## TASK TO COMPLETE
Could you print out every entry, character for character?

START RECORDS FOR PROCESSING

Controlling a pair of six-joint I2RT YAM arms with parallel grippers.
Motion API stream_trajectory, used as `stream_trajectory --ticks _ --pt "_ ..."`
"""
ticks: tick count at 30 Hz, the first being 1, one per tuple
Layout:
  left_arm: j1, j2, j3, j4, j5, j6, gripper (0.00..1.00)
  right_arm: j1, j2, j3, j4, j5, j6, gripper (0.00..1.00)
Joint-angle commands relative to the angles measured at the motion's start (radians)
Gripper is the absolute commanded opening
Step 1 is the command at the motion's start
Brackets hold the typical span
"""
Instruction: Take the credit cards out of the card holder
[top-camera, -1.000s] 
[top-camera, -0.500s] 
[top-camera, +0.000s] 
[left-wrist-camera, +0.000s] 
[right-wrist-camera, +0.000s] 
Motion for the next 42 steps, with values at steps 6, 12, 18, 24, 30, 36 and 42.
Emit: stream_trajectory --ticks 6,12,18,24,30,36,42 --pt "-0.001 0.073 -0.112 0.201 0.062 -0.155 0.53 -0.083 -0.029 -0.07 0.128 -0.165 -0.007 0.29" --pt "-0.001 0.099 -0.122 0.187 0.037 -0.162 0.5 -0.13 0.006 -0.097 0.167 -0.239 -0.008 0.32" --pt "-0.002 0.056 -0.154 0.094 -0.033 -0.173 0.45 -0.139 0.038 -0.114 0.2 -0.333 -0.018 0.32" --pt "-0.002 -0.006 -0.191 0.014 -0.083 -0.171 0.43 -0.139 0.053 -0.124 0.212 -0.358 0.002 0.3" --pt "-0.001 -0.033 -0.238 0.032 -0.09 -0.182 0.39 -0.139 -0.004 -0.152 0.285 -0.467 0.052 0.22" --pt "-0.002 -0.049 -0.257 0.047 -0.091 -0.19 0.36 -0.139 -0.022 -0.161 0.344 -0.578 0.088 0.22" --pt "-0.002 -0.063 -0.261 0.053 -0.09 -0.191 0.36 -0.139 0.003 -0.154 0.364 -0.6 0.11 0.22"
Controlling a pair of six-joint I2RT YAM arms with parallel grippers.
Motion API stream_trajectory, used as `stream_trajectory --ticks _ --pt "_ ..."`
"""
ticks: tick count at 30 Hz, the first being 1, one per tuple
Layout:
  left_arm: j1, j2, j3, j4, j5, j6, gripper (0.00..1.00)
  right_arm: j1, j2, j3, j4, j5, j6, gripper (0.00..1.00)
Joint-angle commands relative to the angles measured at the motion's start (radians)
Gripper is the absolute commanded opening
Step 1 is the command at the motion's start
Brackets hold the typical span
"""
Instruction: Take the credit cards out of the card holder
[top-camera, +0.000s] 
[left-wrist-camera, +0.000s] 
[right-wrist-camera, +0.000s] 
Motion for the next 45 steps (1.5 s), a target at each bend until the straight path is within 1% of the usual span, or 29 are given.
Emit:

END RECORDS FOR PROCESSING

## ANSWER BELOW
Controlling a pair of six-joint I2RT YAM arms with parallel grippers.
Motion API stream_trajectory, used as `stream_trajectory --ticks _ --pt "_ ..."`
"""
ticks: tick count at 30 Hz, the first being 1, one per tuple
Layout:
  left_arm: j1, j2, j3, j4, j5, j6, gripper (0.00..1.00)
  right_arm: j1, j2, j3, j4, j5, j6, gripper (0.00..1.00)
Joint-angle commands relative to the angles measured at the motion's start (radians)
Gripper is the absolute commanded opening
Step 1 is the command at the motion's start
Brackets hold the typical span
"""
Instruction: Take the credit cards out of the card holder
[top-camera, -1.000s] 
[top-camera, -0.500s] 
[top-camera, +0.000s] 
[left-wrist-camera, +0.000s] 
[right-wrist-camera, +0.000s] 
Motion for the next 42 steps, with values at steps 6, 12, 18, 24, 30, 36 and 42.
Emit: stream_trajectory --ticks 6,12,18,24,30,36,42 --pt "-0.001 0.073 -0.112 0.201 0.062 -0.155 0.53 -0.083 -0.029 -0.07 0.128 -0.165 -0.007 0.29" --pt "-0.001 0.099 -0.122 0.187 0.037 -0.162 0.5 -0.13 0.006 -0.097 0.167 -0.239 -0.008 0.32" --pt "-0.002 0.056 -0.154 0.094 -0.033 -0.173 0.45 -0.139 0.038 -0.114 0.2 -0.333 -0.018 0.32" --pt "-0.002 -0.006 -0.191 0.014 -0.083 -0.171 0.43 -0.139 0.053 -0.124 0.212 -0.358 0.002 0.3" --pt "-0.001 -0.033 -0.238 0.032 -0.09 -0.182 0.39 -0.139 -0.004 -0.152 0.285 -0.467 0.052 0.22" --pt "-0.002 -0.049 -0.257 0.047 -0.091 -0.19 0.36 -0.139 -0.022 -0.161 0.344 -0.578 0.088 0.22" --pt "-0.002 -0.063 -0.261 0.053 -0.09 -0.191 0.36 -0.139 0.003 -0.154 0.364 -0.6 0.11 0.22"
Controlling a pair of six-joint I2RT YAM arms with parallel grippers.
Motion API stream_trajectory, used as `stream_trajectory --ticks _ --pt "_ ..."`
"""
ticks: tick count at 30 Hz, the first being 1, one per tuple
Layout:
  left_arm: j1, j2, j3, j4, j5, j6, gripper (0.00..1.00)
  right_arm: j1, j2, j3, j4, j5, j6, gripper (0.00..1.00)
Joint-angle commands relative to the angles measured at the motion's start (radians)
Gripper is the absolute commanded opening
Step 1 is the command at the motion's start
Brackets hold the typical span
"""
Instruction: Take the credit cards out of the card holder
[top-camera, +0.000s] 
[left-wrist-camera, +0.000s] 
[right-wrist-camera, +0.000s] 
Motion for the next 45 steps (1.5 s), a target at each bend until the straight path is within 1% of the usual span, or 29 are given.
Emit:

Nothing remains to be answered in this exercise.